Unfortunately, the existing legislative instrument does not admit of the redress; at least not in the manner contended for by the applicants (the Minister, Director-General and
Deputy Director-General of the Department of Water and Sanitation) in this matter.”

Just after the Constitutional Court handed down its judgment, the Minister of Water and Sanitation published, for public comment, draft regulations regarding procedural requirements for water use licence applications. In new water use licence applications, the regulations stipulate that the responsible authority must give preference to applications from black people, followed by women. A table is contained in the regulations stipulating that, depending on the volume of water or the area of land to be irrigated, the percentage of the shares allocated to blacks must range from 0% to 75%. The usage covers taking water from a water resource, storing water, and the use of land for afforestation.

These provisions are not practically possible to implement. Many of South Africa’s farms are owned by trusts and not by companies. Large farming operations may be conducted by a listed company and some of the listed companies are listed not only in South Africa but on foreign exchanges. It is not possible for these to be owned, in the proportions indicated, by South African blacks.

A similar approach was adopted in the mining sector with the rules relating to the conversion of old order mineral rights and the grant of new mining rights. These rules have caused many of the large mining companies to prefer other jurisdictions to conduct operations.

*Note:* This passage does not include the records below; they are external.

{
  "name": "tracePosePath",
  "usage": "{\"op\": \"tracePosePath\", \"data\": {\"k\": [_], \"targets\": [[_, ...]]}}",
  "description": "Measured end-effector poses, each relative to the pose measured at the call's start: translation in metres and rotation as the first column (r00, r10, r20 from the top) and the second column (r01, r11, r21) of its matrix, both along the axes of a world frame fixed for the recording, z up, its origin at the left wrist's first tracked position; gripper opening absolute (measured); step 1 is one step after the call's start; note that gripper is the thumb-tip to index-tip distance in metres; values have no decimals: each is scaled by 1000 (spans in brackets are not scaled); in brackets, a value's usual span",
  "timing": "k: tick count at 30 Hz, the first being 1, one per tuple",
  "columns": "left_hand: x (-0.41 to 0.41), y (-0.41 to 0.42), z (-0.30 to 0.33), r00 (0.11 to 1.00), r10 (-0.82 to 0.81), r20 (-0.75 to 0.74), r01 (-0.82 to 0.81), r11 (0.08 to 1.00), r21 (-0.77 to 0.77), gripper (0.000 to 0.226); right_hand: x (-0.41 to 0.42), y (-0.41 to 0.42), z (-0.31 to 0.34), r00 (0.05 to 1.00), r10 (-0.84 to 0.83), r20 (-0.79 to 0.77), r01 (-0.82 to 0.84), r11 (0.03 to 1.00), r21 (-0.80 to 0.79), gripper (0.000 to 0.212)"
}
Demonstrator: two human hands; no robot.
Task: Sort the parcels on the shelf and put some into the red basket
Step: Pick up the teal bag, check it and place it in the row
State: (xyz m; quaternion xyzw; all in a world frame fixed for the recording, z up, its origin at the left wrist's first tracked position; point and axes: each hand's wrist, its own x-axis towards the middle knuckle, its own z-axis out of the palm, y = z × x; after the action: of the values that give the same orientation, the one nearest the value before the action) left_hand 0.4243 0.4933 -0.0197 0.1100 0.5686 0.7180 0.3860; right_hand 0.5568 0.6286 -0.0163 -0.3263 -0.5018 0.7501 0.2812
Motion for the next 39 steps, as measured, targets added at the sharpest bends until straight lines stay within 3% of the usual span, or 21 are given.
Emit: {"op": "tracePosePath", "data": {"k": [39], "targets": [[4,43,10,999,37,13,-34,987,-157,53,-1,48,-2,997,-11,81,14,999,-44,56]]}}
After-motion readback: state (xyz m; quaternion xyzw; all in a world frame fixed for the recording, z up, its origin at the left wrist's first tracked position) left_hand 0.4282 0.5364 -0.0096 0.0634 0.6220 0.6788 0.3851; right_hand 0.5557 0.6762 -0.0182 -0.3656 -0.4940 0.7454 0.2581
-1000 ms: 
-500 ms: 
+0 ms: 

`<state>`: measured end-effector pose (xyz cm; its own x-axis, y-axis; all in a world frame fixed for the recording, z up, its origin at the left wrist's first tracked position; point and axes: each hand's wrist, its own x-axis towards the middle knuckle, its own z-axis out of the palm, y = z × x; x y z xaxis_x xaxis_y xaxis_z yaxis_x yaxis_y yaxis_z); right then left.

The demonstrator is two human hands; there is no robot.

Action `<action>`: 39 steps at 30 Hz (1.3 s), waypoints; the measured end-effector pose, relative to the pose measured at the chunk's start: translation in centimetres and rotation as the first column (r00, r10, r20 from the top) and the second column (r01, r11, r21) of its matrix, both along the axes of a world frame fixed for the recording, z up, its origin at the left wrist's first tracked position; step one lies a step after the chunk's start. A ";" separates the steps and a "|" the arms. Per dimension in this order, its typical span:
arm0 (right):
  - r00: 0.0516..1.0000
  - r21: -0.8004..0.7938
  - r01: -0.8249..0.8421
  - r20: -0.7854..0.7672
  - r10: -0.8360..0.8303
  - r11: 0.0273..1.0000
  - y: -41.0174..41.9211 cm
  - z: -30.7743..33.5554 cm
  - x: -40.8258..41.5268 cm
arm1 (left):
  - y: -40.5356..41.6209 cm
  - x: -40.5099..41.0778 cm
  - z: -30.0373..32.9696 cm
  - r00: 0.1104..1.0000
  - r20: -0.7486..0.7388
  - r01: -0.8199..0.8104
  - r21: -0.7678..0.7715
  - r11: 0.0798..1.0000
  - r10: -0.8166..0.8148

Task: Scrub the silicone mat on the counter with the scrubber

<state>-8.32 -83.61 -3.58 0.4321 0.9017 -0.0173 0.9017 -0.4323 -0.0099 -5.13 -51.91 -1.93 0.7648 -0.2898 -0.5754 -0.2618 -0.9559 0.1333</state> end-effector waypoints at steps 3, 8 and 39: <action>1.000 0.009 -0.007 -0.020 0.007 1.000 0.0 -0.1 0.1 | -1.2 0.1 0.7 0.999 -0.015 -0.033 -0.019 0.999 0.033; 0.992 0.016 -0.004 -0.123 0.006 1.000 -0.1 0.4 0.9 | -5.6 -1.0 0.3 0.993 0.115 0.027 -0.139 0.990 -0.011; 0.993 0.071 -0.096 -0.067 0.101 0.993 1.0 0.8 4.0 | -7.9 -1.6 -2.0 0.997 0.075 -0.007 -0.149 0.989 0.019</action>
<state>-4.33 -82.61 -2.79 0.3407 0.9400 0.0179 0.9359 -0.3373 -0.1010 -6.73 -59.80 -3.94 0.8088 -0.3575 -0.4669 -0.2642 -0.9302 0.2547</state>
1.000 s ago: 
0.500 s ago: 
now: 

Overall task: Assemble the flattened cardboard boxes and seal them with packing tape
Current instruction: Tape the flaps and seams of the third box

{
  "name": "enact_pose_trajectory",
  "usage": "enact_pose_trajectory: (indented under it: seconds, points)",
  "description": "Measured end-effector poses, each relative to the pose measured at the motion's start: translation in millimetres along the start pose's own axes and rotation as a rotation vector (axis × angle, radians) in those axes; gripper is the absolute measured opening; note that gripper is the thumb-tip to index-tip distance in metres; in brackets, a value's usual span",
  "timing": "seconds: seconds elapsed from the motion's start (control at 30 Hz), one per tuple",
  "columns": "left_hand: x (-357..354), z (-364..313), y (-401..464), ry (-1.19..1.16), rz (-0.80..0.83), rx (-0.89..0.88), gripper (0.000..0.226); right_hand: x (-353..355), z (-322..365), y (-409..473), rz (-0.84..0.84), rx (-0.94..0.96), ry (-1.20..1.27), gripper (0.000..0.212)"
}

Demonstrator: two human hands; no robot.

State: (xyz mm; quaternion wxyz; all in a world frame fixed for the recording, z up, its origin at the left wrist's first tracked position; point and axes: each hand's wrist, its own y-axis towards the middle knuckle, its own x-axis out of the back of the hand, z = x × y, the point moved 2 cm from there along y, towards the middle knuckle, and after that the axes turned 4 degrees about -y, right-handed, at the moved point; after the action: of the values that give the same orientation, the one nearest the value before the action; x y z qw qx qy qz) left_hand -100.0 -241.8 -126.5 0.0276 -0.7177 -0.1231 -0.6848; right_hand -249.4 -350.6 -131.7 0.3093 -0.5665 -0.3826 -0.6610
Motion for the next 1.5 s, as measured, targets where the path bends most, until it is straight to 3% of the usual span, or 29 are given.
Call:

How will these provisions affect commercial irrigation and forestry operations in South Africa? In the forestry sector, Sappi and Mondi have become international companies.

Sappi and Mondi have some 650 000 hectares of owned and leased forestry land in South Africa. It is simply not possible for them to comply with these requirements.

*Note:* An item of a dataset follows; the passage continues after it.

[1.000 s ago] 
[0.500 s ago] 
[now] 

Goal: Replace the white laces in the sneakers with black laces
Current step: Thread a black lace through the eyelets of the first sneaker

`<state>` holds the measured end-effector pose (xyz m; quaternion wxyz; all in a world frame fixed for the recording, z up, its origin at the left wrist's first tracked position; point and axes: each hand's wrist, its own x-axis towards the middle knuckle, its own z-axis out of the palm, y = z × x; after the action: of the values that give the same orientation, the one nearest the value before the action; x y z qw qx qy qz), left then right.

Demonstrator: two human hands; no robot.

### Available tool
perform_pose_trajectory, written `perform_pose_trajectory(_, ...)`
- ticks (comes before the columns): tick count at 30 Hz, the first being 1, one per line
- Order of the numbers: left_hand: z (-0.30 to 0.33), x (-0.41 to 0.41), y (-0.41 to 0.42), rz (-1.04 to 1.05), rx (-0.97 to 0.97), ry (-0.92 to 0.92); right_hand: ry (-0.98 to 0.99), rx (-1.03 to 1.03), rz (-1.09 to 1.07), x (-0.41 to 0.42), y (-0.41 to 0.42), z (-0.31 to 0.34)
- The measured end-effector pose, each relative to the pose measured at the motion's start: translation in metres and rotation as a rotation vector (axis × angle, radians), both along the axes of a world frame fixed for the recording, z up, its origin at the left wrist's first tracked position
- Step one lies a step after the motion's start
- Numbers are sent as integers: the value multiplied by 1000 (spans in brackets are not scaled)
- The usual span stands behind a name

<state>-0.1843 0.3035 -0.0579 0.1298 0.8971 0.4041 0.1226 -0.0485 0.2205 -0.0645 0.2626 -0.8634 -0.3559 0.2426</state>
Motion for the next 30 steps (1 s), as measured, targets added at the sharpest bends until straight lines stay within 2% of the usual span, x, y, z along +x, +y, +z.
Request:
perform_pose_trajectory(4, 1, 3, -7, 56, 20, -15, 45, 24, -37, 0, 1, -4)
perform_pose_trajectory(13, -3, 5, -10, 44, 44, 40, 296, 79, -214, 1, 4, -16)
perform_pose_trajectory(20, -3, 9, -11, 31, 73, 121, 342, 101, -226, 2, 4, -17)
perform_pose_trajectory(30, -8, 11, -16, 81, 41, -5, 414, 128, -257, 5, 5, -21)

In the Government Gazette of 17 November 2023, the National Water Amendment Bill was published and the public is invited to submit comment within 60 days.

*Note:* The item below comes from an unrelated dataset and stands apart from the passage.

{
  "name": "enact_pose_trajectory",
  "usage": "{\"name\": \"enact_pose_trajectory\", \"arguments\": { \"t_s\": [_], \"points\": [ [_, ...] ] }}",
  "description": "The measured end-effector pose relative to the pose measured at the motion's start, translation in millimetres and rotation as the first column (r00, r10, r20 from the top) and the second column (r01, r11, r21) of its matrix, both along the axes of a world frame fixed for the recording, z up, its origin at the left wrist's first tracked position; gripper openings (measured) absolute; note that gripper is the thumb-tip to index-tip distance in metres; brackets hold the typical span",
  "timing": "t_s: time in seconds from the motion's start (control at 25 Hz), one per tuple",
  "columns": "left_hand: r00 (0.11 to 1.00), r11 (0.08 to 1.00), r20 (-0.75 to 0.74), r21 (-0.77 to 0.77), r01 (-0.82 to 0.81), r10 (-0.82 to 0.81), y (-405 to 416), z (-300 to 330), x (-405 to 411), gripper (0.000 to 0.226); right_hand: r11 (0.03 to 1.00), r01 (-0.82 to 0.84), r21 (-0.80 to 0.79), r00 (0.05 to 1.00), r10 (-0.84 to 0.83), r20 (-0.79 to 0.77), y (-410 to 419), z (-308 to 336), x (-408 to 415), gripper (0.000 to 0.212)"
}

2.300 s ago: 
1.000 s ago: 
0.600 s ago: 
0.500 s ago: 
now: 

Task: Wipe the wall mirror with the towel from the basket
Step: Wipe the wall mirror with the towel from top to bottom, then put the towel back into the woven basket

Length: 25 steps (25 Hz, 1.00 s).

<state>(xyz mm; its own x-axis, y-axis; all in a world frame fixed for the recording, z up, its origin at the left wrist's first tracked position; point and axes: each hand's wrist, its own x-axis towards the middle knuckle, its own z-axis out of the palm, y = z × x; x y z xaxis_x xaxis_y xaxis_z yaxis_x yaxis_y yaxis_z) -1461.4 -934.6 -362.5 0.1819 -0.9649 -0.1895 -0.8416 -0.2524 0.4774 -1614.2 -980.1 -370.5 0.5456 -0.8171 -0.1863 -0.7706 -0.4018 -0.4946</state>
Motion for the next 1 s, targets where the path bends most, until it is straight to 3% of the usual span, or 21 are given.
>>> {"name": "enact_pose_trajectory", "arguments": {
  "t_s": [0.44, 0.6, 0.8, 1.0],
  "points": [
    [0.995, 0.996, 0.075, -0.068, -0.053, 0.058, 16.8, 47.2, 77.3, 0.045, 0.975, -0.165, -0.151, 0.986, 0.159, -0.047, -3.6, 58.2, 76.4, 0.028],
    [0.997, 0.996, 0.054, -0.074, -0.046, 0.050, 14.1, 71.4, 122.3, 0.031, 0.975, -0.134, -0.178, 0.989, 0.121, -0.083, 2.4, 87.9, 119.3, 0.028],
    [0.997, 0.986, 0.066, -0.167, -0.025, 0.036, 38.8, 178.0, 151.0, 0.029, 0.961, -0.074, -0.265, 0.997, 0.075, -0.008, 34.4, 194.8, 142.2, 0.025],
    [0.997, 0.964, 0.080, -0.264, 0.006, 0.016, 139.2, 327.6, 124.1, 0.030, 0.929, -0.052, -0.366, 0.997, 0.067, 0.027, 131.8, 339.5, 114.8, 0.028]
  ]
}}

The trading of water rights permitted by the Constitutional Court is now to be prohibited.

Section 25 is to be amended to allow the holder of a water use to apply to transfer the water use for a period not exceeding 24 months to use that water for the same or different purpose in the same vicinity or to apply for a new licence on land belonging to him or her.

A new Section is to be added which expressly prohibits trading in any form. Sections 26 and 27 of the Act are to be amended clarifying the obligation to redress the results
of past racial and gender discrimination. The Minister will be entitled to prescribe regulations on the criteria to be considered when redressing the results of past racial and gender
discrimination and a responsible authority must now prioritise the redressing of past racial and gender discrimination when deciding on the issue of licences.

Although nearly everyone accepts the importance of addressing historical imbalances, the statutory interventions introduced since 1994 have not achieved much mainly because of a lack of implementation. The Act, passed in 1998, provided all of the mechanisms required to achieve reform in the sector. Reform was not achieved because the Act was never properly implemented. The recent further attempts to intervene in the sector display a lack of understanding and most likely will simply result in a withdrawal of investment.

We are seeing the State’s failure to operate Eskom and Transnet. The failures of Eskom are being mitigated by the intervention of the private sector through massive investments in renewable and solar energy. The failure of Transnet is resulting in the private sector becoming involved in rescue solutions for our railways and ports.

Whilst the initiatives in the water sector may be appealing for gaining votes in the 2024 elections, they are unlikely to grow the irrigation and forestry sectors and with it, the reallocation of water rights.